● How to complete this task
Please repeat exactly the lines below from the one containing "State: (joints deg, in" down to the one containing "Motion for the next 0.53", both included, and nothing else.

Items from a data source

● ● ● ● ●

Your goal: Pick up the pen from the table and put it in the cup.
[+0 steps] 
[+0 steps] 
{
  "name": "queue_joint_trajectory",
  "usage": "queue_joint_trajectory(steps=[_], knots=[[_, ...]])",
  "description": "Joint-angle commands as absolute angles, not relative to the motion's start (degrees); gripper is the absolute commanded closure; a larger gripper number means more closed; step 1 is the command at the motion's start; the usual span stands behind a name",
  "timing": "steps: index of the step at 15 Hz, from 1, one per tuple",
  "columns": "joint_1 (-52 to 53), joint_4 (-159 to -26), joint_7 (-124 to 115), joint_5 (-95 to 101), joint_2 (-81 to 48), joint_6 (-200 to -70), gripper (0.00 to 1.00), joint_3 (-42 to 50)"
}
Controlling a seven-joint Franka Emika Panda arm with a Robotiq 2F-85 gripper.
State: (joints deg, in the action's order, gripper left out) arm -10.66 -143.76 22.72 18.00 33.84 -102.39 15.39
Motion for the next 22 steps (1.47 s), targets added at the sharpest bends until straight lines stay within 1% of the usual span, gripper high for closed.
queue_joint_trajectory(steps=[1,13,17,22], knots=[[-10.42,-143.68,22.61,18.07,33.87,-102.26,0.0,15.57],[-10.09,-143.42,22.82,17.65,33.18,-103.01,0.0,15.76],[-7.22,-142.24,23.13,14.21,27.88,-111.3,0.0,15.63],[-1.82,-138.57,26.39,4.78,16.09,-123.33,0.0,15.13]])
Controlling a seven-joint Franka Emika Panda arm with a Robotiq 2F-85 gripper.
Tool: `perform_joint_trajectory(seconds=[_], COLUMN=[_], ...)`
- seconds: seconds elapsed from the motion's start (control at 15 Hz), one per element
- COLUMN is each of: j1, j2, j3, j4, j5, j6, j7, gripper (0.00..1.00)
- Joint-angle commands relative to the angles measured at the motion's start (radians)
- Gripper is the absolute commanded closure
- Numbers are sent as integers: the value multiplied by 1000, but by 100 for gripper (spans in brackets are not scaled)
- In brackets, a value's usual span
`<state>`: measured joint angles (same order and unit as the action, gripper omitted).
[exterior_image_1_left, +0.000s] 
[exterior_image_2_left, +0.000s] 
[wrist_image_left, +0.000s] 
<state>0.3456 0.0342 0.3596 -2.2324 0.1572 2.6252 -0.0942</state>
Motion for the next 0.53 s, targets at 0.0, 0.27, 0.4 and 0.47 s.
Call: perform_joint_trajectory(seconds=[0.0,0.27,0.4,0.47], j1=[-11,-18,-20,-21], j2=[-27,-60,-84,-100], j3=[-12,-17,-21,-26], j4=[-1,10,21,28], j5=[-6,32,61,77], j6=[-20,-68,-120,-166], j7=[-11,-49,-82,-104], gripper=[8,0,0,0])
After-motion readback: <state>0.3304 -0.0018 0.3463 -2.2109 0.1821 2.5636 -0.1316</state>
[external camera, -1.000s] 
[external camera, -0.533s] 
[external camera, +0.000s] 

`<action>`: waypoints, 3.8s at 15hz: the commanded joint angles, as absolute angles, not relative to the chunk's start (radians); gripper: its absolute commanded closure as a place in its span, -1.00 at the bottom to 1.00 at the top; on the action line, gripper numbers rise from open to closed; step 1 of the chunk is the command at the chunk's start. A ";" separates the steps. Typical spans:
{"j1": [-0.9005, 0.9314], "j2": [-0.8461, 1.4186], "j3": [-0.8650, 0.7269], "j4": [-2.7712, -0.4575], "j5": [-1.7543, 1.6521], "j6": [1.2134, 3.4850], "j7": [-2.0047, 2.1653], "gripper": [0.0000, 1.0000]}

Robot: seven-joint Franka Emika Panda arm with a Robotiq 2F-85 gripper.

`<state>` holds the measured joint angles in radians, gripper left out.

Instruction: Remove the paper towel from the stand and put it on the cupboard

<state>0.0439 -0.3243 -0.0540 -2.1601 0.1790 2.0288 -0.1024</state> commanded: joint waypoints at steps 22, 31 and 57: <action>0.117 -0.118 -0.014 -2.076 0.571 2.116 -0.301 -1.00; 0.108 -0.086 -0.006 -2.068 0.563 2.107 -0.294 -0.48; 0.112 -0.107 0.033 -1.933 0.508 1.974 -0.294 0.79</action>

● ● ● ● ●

● Expected answer
State: (joints deg, in the action's order, gripper left out) arm -10.66 -143.76 22.72 18.00 33.84 -102.39 15.39
Motion for the next 22 steps (1.47 s), targets added at the sharpest bends until straight lines stay within 1% of the usual span, gripper high for closed.
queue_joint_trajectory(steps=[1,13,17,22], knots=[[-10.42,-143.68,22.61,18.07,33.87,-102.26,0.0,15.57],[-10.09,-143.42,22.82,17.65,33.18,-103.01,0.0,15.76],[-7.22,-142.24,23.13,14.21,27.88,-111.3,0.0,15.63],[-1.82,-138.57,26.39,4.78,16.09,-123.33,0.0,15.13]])
Controlling a seven-joint Franka Emika Panda arm with a Robotiq 2F-85 gripper.
Tool: `perform_joint_trajectory(seconds=[_], COLUMN=[_], ...)`
- seconds: seconds elapsed from the motion's start (control at 15 Hz), one per element
- COLUMN is each of: j1, j2, j3, j4, j5, j6, j7, gripper (0.00..1.00)
- Joint-angle commands relative to the angles measured at the motion's start (radians)
- Gripper is the absolute commanded closure
- Numbers are sent as integers: the value multiplied by 1000, but by 100 for gripper (spans in brackets are not scaled)
- In brackets, a value's usual span
`<state>`: measured joint angles (same order and unit as the action, gripper omitted).
[exterior_image_1_left, +0.000s] 
[exterior_image_2_left, +0.000s] 
[wrist_image_left, +0.000s] 
<state>0.3456 0.0342 0.3596 -2.2324 0.1572 2.6252 -0.0942</state>
Motion for the next 0.53 s, targets at 0.0, 0.27, 0.4 and 0.47 s.

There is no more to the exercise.